# Drift Breaker transmission help needed!



## spechacek82 (Nov 24, 2016)

Hi all, I am new here and have just acquired a drift breaker (536.918400) for free. It seems to be a pretty decent machine considering its age but does need a little TLC. So far after going over everything I came to notice that the transmission gasket is shot and needs to be replaced. Of all the searching I have done to find a gasket or the exact model tranny I have I am lost. I know this that it is a Tecumseh transmission and the I.D. plate is stamped model 735, I get that this is a 700 series transmission but there are several different models. I did look on sears parts direct and the part number is 501701 but of course it is no longer available and any other search I have done for this part number has come up empty. Any help with this would be appreciated. 

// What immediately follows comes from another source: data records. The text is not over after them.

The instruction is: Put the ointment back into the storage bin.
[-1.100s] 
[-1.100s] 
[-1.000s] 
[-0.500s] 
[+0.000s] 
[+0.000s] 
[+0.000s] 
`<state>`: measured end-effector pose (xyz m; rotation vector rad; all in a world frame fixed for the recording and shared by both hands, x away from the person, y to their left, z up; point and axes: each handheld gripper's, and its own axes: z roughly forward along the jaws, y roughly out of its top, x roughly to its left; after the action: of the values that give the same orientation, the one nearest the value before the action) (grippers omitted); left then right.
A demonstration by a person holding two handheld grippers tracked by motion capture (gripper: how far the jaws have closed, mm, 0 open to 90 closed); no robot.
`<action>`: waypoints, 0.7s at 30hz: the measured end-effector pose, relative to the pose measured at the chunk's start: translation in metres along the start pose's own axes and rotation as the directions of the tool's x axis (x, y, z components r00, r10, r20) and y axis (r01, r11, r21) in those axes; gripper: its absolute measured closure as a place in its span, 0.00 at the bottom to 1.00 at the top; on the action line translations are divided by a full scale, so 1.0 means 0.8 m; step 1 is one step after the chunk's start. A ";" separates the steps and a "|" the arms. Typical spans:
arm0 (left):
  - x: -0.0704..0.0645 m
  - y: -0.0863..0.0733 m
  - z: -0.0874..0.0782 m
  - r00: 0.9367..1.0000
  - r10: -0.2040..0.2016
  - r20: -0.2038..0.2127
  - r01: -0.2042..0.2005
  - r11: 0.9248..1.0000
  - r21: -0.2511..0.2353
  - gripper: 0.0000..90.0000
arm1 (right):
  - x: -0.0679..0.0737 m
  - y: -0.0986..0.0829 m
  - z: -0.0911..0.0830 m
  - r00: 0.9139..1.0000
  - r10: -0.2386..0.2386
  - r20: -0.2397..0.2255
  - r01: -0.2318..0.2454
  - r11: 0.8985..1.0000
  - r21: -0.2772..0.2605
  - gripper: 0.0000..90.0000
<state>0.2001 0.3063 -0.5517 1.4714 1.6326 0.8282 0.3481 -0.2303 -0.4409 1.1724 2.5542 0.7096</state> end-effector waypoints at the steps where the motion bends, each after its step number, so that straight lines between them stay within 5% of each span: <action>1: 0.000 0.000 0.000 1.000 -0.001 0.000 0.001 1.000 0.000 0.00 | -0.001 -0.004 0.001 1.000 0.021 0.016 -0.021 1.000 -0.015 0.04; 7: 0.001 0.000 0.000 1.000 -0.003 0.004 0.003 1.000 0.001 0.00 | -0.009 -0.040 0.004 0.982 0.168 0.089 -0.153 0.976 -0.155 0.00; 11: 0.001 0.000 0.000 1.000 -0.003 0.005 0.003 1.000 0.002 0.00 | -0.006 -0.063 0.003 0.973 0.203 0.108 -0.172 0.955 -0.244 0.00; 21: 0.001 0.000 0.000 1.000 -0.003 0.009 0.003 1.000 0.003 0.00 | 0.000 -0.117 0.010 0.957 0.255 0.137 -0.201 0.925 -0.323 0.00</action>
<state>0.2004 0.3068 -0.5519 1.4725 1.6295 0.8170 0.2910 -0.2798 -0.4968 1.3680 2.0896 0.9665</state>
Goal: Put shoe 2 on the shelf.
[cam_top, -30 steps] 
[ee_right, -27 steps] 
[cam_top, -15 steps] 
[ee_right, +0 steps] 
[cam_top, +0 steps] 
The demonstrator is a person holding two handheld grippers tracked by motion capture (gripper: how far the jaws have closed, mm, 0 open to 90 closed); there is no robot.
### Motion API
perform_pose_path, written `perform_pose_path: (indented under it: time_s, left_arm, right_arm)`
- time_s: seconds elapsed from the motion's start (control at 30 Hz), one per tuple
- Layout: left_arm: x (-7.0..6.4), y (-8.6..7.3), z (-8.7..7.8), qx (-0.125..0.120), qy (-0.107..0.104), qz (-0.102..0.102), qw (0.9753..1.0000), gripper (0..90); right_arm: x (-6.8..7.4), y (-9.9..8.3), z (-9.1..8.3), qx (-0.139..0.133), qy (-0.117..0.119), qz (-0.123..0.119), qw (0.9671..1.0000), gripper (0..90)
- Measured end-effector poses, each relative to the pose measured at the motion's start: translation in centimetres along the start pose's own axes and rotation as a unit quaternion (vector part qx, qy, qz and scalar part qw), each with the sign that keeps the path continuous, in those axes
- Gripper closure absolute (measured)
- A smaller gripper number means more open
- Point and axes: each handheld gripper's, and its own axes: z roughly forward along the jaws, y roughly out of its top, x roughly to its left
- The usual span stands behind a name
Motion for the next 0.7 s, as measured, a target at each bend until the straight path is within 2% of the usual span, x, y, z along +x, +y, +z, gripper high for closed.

P.S. I know there is always the option of making my own gasket from a tube but I really hate that stuff and would only use it as a last resort.

Thanks


----------



## HCBPH (Mar 8, 2011)

I've bought, repaired and sold over a dozen of the Craftsman's with the Tecumseh transmissions before. Not once have I had to open the transmission on one. The base transmission was used on multiple garden tractors and even Gravley units so you might find something through another vendor.


Having said that, there's another option. The physical dimension of the transmission is the same from the 4 hp through the 10 hp unit with one exception. They will physically interchange if you don't mind the possible difference in available gears (from 3 to 5). The one difference is the diameter of the pulley shaft, there are 2 different diameter shafts so you might have to sleeve or replace the pulley in some cases. If you go with one with a lesser number of gears, you might have to rig some form of shifter stop when using that different one.


I've swapped transmissions before and not had a problem. The only issue you need to watch for is the bolts that hold the transmission down. I'm not sure whether this is a 5 hp or 7 hp or greater unit. If it's a larger unit, there's an intermediate shaft in the frame. You need to insure the shoulder bolts on the intermediate shaft stay tight or it can cause damage to the transmission mount. Mounts can be damaged, there's no commercial repair available but there is a shop made option that does work (I developed that myself).


----------